_THE PROBLEM_.
Begin with the first line below and retype each line exactly through the line containing "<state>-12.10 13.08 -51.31". Any pictures are to be left out.

========

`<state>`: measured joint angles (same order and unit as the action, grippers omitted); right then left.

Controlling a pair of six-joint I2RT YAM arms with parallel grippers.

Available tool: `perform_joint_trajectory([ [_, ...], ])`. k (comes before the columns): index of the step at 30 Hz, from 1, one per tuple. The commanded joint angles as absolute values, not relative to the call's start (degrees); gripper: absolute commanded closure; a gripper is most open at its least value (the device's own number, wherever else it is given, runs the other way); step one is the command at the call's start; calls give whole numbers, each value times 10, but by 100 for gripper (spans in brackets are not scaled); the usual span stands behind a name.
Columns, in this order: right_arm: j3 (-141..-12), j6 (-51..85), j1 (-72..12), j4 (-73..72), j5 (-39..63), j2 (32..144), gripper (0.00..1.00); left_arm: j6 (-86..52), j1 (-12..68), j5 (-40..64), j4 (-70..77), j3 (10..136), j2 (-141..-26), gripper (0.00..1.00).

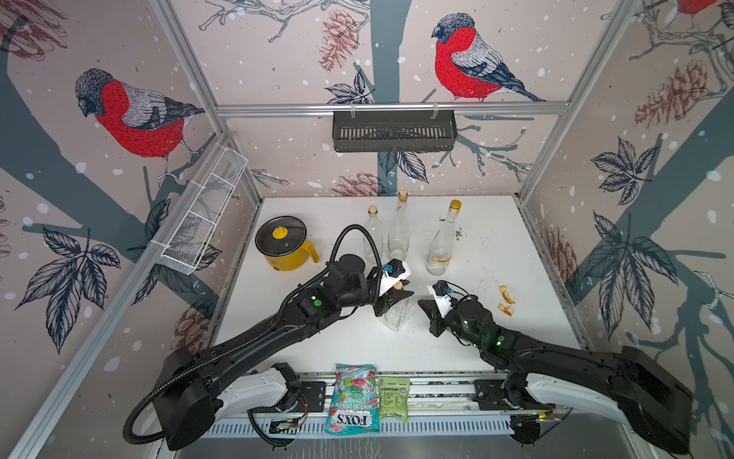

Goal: Remove the label from the bottle
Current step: Tear open the label from the bottle.

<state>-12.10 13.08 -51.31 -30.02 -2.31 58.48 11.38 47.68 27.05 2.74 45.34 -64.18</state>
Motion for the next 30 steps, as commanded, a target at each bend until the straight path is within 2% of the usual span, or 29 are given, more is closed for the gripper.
perform_joint_trajectory([
  [1, -126, 121, -510, -308, -45, 584, 99, 124, 479, 293, -13, 452, -645, 100],
  [30, -131, 108, -482, -294, -26, 577, 99, 135, 482, 311, -19, 455, -644, 100],
])
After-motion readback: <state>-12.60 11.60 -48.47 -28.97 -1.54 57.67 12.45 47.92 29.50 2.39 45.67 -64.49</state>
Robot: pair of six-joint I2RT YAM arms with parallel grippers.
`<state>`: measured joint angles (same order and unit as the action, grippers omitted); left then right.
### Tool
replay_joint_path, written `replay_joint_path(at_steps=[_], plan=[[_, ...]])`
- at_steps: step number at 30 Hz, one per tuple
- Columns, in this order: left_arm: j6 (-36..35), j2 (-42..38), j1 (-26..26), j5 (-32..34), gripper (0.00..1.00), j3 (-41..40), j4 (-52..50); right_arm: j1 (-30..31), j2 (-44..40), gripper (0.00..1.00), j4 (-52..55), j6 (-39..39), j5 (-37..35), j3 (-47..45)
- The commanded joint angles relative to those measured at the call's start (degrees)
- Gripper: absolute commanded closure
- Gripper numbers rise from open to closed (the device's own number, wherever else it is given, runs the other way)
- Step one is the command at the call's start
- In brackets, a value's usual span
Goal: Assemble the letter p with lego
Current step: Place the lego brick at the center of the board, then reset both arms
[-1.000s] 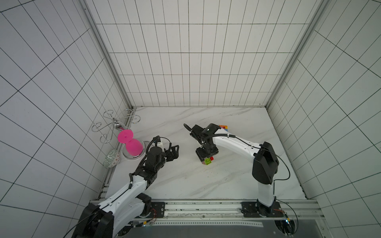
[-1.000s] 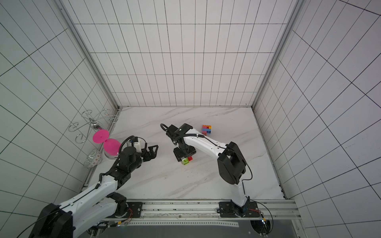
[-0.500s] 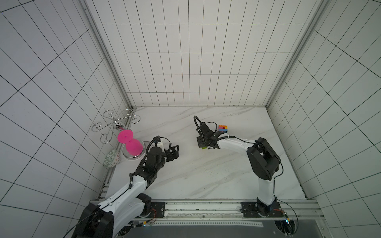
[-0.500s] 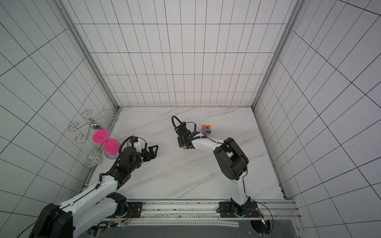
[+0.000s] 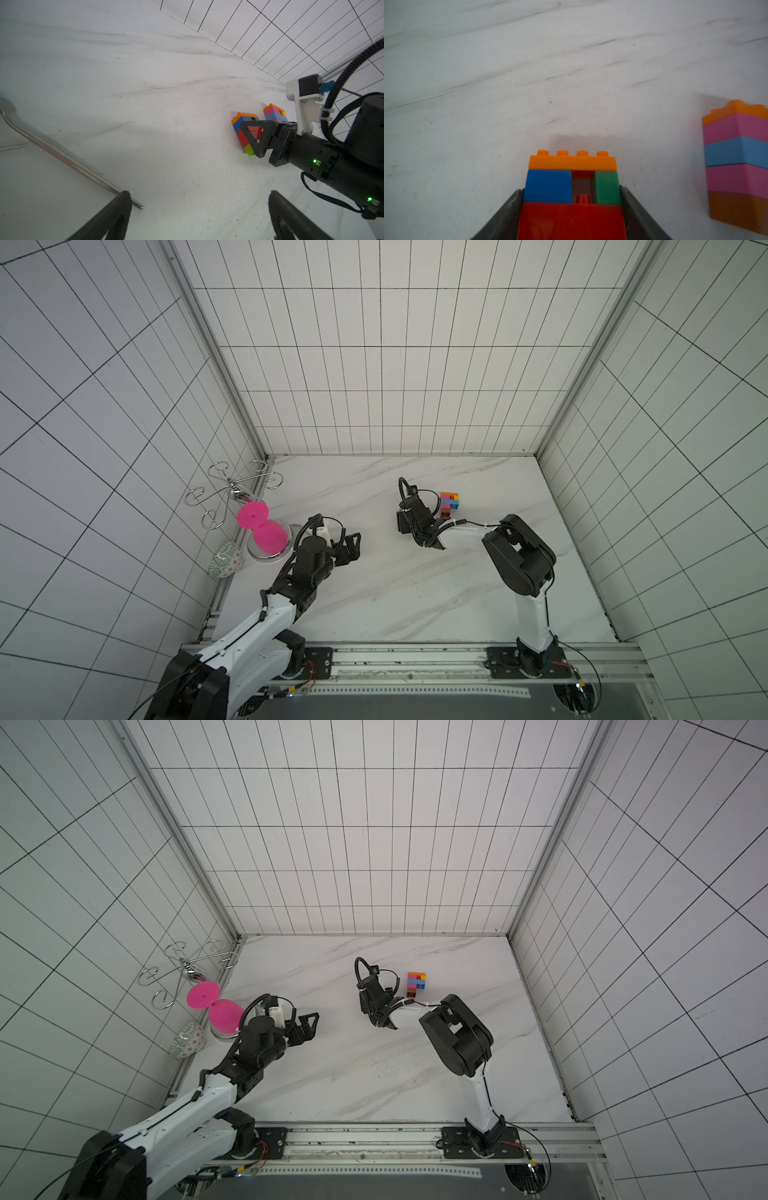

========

_WRITTEN ANSWER_.
`<state>`: measured joint angles (same order and unit as the action, grippers omitted); right then left.

Controlling a pair of six-joint I2RT YAM arms with parallel grippers.

Available tool: `perform_joint_trajectory([ [_, ...], ])`. k (comes before the columns): index of the step at 30 Hz, from 1, one per tuple. The commanded joint angles as absolute values, not relative to the call's start (degrees); gripper: absolute commanded closure; a gripper is most open at its least value (the device's own number, wherever else it is given, runs the other way); step one is the command at the call's start; calls give whole numbers, each value times 10, but by 100 for gripper (spans in brackets are not scaled); the usual span stands behind a name.
Columns, in this order: right_arm: j3 (-141..-12), j6 (-51..85), j1 (-72..12), j4 (-73..72), j5 (-39..63), j2 (32..144), gripper (0.00..1.00); left_arm: j6 (-86..52), j1 (-12..68), j5 (-40..64), j4 (-70..77), j3 (10..136), j2 (-141..-26), gripper (0.00..1.00).


Goal: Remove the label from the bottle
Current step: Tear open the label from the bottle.

<state>-12.10 13.08 -51.31 -30.02 -2.31 58.48 11.38 47.68 27.05 2.74 45.34 -64.18</state>

The exercise is complete.